* [What the exercise asks]: Everything in the listing below needs to be retyped exactly.
---------- Material provided
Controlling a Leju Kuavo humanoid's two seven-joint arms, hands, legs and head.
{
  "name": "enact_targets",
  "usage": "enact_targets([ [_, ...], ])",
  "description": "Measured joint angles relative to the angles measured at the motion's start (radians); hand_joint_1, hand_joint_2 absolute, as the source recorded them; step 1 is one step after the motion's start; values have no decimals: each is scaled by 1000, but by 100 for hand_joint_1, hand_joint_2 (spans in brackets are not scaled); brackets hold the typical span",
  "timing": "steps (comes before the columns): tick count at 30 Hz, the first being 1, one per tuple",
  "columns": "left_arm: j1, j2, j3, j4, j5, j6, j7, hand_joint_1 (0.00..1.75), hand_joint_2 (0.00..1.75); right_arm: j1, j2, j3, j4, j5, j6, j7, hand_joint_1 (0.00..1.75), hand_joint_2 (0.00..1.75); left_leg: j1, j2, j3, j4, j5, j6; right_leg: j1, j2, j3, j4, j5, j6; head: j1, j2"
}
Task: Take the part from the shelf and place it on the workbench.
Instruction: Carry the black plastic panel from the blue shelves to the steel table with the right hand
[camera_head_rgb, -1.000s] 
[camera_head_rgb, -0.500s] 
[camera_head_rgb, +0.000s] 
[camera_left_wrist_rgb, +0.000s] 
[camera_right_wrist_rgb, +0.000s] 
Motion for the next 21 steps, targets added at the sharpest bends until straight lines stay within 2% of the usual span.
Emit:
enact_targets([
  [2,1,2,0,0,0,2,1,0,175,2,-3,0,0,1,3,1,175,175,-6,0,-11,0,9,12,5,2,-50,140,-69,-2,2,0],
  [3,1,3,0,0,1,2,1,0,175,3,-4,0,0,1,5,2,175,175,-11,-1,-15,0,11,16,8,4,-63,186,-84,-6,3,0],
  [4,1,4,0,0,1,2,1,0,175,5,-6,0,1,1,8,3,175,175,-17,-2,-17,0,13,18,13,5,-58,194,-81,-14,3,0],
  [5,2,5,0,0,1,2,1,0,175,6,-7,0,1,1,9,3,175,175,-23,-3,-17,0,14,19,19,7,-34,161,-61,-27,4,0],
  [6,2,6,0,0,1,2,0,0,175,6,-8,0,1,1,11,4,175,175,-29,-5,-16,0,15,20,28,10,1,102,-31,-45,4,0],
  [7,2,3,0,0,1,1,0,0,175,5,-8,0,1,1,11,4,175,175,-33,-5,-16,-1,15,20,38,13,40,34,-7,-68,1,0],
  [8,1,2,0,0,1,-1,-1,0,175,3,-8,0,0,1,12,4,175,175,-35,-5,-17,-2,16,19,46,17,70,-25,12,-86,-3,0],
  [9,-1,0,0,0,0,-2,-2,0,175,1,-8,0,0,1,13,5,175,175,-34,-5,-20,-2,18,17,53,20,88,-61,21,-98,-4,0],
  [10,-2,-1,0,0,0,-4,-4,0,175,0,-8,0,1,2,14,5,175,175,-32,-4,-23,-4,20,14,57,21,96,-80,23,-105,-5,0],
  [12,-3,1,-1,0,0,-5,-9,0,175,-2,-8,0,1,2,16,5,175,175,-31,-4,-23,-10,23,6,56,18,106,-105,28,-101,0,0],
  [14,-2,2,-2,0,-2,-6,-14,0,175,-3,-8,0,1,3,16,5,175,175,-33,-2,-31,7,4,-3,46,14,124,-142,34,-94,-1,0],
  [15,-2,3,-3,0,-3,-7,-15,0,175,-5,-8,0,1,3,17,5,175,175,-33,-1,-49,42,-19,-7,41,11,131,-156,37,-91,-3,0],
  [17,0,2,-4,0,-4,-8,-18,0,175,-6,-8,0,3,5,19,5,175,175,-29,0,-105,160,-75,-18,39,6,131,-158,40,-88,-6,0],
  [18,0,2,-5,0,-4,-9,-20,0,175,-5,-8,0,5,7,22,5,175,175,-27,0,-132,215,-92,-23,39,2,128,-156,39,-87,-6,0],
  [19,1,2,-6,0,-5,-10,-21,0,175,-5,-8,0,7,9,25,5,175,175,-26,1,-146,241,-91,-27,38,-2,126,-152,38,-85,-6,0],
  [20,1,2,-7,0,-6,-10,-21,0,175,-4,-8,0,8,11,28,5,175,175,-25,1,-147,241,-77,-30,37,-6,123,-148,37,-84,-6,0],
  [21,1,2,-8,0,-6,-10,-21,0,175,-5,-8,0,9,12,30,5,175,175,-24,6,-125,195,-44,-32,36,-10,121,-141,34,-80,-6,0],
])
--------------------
* [Solved exercise]:
Controlling a Leju Kuavo humanoid's two seven-joint arms, hands, legs and head.
{
  "name": "enact_targets",
  "usage": "enact_targets([ [_, ...], ])",
  "description": "Measured joint angles relative to the angles measured at the motion's start (radians); hand_joint_1, hand_joint_2 absolute, as the source recorded them; step 1 is one step after the motion's start; values have no decimals: each is scaled by 1000, but by 100 for hand_joint_1, hand_joint_2 (spans in brackets are not scaled); brackets hold the typical span",
  "timing": "steps (comes before the columns): tick count at 30 Hz, the first being 1, one per tuple",
  "columns": "left_arm: j1, j2, j3, j4, j5, j6, j7, hand_joint_1 (0.00..1.75), hand_joint_2 (0.00..1.75); right_arm: j1, j2, j3, j4, j5, j6, j7, hand_joint_1 (0.00..1.75), hand_joint_2 (0.00..1.75); left_leg: j1, j2, j3, j4, j5, j6; right_leg: j1, j2, j3, j4, j5, j6; head: j1, j2"
}
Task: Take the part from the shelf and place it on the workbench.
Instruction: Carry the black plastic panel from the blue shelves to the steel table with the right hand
[camera_head_rgb, -1.000s] 
[camera_head_rgb, -0.500s] 
[camera_head_rgb, +0.000s] 
[camera_left_wrist_rgb, +0.000s] 
[camera_right_wrist_rgb, +0.000s] 
Motion for the next 21 steps, targets added at the sharpest bends until straight lines stay within 2% of the usual span.
Emit:
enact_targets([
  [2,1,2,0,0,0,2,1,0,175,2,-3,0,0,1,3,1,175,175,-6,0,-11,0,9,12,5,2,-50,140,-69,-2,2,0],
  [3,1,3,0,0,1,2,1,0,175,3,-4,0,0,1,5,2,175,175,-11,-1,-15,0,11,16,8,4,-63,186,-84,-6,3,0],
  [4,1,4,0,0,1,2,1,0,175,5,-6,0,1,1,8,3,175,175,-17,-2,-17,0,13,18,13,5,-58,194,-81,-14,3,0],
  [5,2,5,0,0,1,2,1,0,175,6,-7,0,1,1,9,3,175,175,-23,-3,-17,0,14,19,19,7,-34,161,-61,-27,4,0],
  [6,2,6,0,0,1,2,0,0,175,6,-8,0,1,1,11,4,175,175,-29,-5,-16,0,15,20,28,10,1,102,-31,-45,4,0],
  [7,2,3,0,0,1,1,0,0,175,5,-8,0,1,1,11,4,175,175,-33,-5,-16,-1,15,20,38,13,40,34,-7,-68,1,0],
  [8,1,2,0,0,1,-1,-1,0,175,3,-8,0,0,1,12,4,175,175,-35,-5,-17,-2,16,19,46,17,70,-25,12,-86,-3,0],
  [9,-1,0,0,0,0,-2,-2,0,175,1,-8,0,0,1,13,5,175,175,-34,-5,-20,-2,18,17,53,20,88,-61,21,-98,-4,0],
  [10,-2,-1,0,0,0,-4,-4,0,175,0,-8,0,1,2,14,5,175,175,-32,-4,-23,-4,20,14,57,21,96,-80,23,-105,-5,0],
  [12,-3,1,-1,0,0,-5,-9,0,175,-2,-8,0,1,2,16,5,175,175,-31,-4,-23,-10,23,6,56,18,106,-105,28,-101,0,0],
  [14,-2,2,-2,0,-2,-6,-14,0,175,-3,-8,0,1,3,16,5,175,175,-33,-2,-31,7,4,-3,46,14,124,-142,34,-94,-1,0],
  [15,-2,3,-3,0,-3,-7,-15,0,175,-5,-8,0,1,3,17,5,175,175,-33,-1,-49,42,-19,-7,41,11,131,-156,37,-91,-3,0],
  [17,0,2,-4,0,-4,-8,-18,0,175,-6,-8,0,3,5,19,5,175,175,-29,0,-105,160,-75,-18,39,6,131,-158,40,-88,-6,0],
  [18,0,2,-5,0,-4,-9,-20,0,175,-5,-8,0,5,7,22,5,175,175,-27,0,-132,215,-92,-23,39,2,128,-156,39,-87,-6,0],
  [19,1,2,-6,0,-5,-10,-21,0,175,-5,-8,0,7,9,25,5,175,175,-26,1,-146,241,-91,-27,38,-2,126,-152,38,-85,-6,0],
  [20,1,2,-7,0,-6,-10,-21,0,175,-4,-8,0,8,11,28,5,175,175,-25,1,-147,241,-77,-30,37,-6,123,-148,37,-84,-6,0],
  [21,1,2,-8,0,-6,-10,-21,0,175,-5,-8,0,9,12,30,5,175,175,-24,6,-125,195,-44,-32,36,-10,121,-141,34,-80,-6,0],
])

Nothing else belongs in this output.